I closed my eyes and dreamt up a situation in which the effects of mobility were truly reflected in transport cost. I imagined a consumer, buying a vehicle, buying insurance for it, and being asked: how much kilometres do you expect to drive this year? The answer could be: 20.000. Then he or she would be told: ok, the car you just bought runs 10 kilometres on 1 litre of fuel on average, so here's your insurance card, which doubles as a gasoline station credit pass, with credits for 2000 litres of fuel on it. Go drive your car, pay for fuel with your petrol card, and at the end of the insurance year, we will provide clearance with you based on the amount of fuel you will have purchased. If you will have purchased more, we will bill you, if you will have purchased less, we will credit you. Have fun with your new car!
The car-owner would like to drive economically in terms of fuel efficiency, and would like to avoid being in traffic jams or in city traffic too much, because those are situations in which fuel economy would be below the average on the basis of which his or her fuel credit balance is calculated. He or she would be able to buy additional fuel credits with the insurer, or simply pay with other means at the pump, when perceived as a better option than to forgo mobility.
The incentive for him or her to stick with consuming fuel credits provided by the insurer would be that the government levies less tax on fuel purchased in that way. Consumer choice would remain free, only the purchase of fuel outside the insurer's credit scheme would be more costly.
Then I opened my eyes. I realised that all of the technical infrastructure needed to enable such a system is already in place: The Netherlands have a sophisticated debit card system that is already being used for executing schemes as outlined above, only that use is made by car-leasing companies that, at present, offer all-you-can-eat service with respect to mileage and/or fuel consumption.

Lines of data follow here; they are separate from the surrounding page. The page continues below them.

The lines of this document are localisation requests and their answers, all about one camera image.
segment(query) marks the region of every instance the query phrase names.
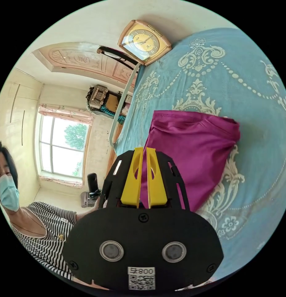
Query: window
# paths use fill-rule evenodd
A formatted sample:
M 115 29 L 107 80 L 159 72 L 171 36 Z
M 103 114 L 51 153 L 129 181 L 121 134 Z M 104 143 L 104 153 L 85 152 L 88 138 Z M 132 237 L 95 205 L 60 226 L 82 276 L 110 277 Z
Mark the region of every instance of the window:
M 41 116 L 39 154 L 41 170 L 55 178 L 82 179 L 88 125 Z

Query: clock face
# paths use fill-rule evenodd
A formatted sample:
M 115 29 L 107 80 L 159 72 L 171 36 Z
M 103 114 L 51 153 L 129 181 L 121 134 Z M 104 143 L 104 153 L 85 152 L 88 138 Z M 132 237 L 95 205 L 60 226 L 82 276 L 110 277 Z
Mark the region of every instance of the clock face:
M 150 31 L 138 29 L 124 37 L 122 46 L 142 60 L 155 55 L 160 47 L 158 38 Z

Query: blue bedsheet
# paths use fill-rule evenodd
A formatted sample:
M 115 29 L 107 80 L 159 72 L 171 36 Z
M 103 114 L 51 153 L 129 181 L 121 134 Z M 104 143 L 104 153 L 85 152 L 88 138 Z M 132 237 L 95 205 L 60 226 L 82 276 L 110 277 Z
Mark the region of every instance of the blue bedsheet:
M 117 155 L 144 146 L 154 110 L 241 124 L 222 181 L 198 211 L 222 244 L 225 257 L 214 274 L 220 279 L 259 252 L 286 209 L 286 90 L 261 49 L 231 28 L 195 33 L 139 74 Z

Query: gold clock frame
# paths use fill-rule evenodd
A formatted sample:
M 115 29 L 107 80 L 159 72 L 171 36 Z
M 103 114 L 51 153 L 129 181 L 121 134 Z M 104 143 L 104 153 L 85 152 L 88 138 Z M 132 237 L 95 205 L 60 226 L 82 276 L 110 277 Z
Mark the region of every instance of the gold clock frame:
M 148 59 L 146 62 L 144 62 L 143 60 L 139 59 L 138 57 L 136 57 L 134 54 L 132 54 L 129 50 L 127 50 L 126 48 L 124 48 L 122 46 L 122 41 L 124 39 L 124 37 L 126 35 L 129 34 L 129 32 L 132 30 L 133 27 L 135 27 L 136 25 L 142 25 L 144 27 L 146 27 L 146 30 L 152 31 L 153 34 L 155 34 L 155 36 L 161 40 L 164 45 L 166 47 L 164 47 L 164 49 L 162 49 L 159 53 L 154 54 L 153 57 L 151 57 L 150 59 Z M 147 22 L 144 22 L 140 19 L 133 19 L 131 20 L 128 25 L 124 28 L 124 30 L 122 31 L 118 43 L 117 45 L 119 46 L 120 49 L 122 49 L 124 52 L 126 52 L 131 58 L 133 58 L 134 60 L 136 60 L 137 62 L 139 62 L 142 65 L 148 66 L 151 63 L 153 63 L 154 61 L 158 60 L 159 58 L 161 58 L 162 56 L 164 56 L 166 53 L 168 53 L 171 49 L 171 43 L 166 39 L 166 37 L 164 37 L 158 30 L 156 30 L 153 26 L 151 26 L 150 24 L 148 24 Z

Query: black and white striped top
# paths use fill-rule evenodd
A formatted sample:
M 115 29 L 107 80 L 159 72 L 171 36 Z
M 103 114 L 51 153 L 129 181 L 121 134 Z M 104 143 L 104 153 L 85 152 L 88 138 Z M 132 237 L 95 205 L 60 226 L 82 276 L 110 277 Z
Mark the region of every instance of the black and white striped top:
M 62 250 L 69 232 L 77 222 L 76 212 L 44 202 L 33 202 L 27 209 L 41 220 L 47 229 L 46 235 L 26 236 L 11 225 L 13 232 L 39 263 L 65 278 L 72 279 L 73 275 L 63 259 Z

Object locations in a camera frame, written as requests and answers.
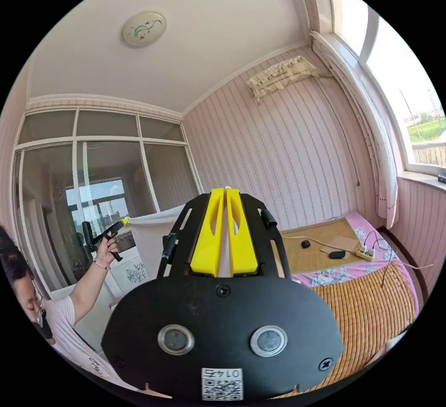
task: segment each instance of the white t-shirt
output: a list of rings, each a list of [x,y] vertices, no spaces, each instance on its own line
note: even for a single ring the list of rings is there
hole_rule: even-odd
[[[70,296],[60,300],[45,301],[46,319],[56,341],[53,348],[79,367],[130,390],[137,388],[124,382],[113,367],[94,352],[76,334],[74,326],[74,305]]]

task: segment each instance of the power strip
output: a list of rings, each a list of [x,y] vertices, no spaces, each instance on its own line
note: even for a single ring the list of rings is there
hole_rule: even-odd
[[[354,254],[360,258],[368,260],[369,262],[373,262],[375,260],[375,251],[373,251],[373,255],[368,255],[365,252],[361,252],[360,249],[357,249]]]

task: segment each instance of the label
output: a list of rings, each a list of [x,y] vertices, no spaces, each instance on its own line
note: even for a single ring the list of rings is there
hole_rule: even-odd
[[[204,401],[241,401],[243,374],[241,368],[202,368],[202,398]]]

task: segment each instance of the pink striped wallpaper
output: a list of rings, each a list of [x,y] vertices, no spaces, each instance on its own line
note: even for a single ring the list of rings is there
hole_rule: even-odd
[[[446,254],[446,192],[427,184],[398,179],[400,219],[391,229],[422,269],[429,294]]]
[[[0,223],[11,236],[14,234],[11,201],[4,196],[9,195],[16,137],[25,113],[27,77],[28,65],[25,65],[17,76],[0,115]]]
[[[254,195],[280,229],[349,211],[381,226],[365,140],[337,81],[292,84],[260,107],[246,85],[252,74],[297,55],[328,72],[309,47],[291,50],[229,81],[184,117],[204,190],[228,185]]]

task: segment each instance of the air conditioner
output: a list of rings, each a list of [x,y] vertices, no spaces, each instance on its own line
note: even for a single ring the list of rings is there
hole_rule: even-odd
[[[317,78],[318,75],[315,71],[316,67],[314,65],[302,56],[297,56],[272,65],[266,70],[251,76],[247,84],[260,105],[262,96],[273,93],[276,90],[283,90],[293,82],[302,81],[310,77]]]

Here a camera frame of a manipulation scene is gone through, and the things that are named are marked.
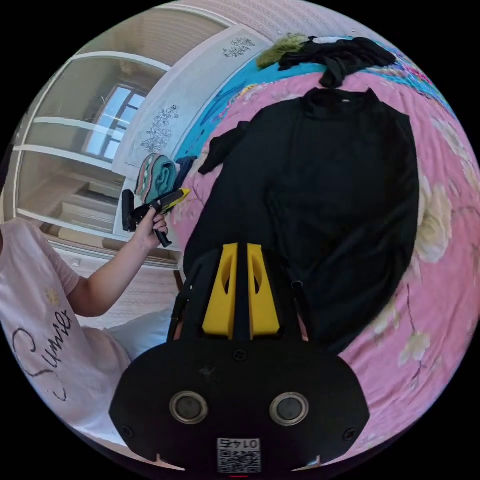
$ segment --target yellow bracket
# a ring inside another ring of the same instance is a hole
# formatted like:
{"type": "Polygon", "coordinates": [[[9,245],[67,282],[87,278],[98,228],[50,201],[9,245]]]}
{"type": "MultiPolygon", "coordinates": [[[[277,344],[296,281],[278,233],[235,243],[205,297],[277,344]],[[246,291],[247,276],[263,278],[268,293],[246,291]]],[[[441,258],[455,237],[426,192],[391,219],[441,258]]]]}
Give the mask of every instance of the yellow bracket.
{"type": "MultiPolygon", "coordinates": [[[[250,339],[270,336],[280,329],[262,247],[247,245],[250,339]]],[[[233,338],[237,290],[238,244],[223,246],[218,272],[203,321],[207,335],[233,338]]]]}
{"type": "Polygon", "coordinates": [[[203,320],[203,331],[207,335],[228,337],[229,340],[233,337],[238,250],[237,243],[223,246],[220,265],[203,320]]]}
{"type": "Polygon", "coordinates": [[[269,276],[265,268],[262,247],[249,243],[247,255],[250,336],[253,339],[254,337],[275,335],[280,329],[280,324],[269,276]]]}

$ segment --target teal knitted clothing
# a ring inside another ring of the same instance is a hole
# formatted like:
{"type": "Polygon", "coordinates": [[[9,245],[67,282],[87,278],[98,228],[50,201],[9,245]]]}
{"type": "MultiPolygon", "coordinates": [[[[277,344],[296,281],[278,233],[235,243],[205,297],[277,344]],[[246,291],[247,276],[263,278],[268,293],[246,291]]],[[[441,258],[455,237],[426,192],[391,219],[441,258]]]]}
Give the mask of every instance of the teal knitted clothing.
{"type": "Polygon", "coordinates": [[[149,204],[156,198],[169,194],[174,188],[176,178],[175,162],[165,155],[151,153],[141,166],[135,194],[144,204],[149,204]]]}

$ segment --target green fluffy item
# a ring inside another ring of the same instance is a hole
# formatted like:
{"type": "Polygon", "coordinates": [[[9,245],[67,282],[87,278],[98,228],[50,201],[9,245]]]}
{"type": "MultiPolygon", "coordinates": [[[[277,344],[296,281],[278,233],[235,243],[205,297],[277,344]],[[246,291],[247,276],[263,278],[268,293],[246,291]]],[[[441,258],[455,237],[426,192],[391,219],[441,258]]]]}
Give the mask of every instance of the green fluffy item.
{"type": "Polygon", "coordinates": [[[256,66],[260,70],[271,67],[276,64],[284,54],[298,52],[302,48],[302,44],[307,42],[308,39],[309,38],[303,35],[303,33],[289,33],[278,40],[271,48],[262,52],[256,58],[256,66]]]}

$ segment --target hand
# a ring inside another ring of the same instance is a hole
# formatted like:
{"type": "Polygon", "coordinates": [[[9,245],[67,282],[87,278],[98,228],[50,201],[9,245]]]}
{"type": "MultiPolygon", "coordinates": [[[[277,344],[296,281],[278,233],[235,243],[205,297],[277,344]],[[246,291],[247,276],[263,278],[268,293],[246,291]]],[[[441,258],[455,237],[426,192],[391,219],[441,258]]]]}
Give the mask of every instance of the hand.
{"type": "Polygon", "coordinates": [[[154,230],[163,232],[166,235],[169,233],[165,217],[157,213],[154,208],[150,208],[145,218],[138,225],[132,240],[148,253],[160,245],[154,230]]]}

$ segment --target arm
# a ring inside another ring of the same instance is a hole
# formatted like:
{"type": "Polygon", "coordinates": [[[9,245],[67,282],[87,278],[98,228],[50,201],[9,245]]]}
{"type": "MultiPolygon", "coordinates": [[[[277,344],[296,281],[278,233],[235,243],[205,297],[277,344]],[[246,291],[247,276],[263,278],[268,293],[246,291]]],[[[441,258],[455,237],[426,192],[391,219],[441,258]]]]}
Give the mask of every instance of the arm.
{"type": "Polygon", "coordinates": [[[67,297],[76,315],[100,317],[114,306],[139,272],[149,252],[160,244],[153,229],[168,232],[163,215],[156,216],[152,208],[115,258],[90,278],[80,278],[67,297]]]}

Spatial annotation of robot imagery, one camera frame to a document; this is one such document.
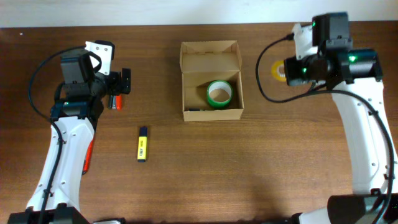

Also, the integration of offering a car lease contract and providing insurance for the leased vehicle is a very common phenomenon in the Netherlands.
So, if car-lease contracts could be fashioned this way, a special version of PAYD, namely PAYP, could be realised with very low additional implementation costs. Lease/Insurance packages of this type could be offered to companies, thus offering them an opportunity to reduce their transport costs in the most cost-effective way possible, that is by giving their employees an incentive to rationalise their mobility behaviour.
Well, pie in the sky this may be. But I think it would be worthwhile to try the idea, not least because the costs of trying it are small.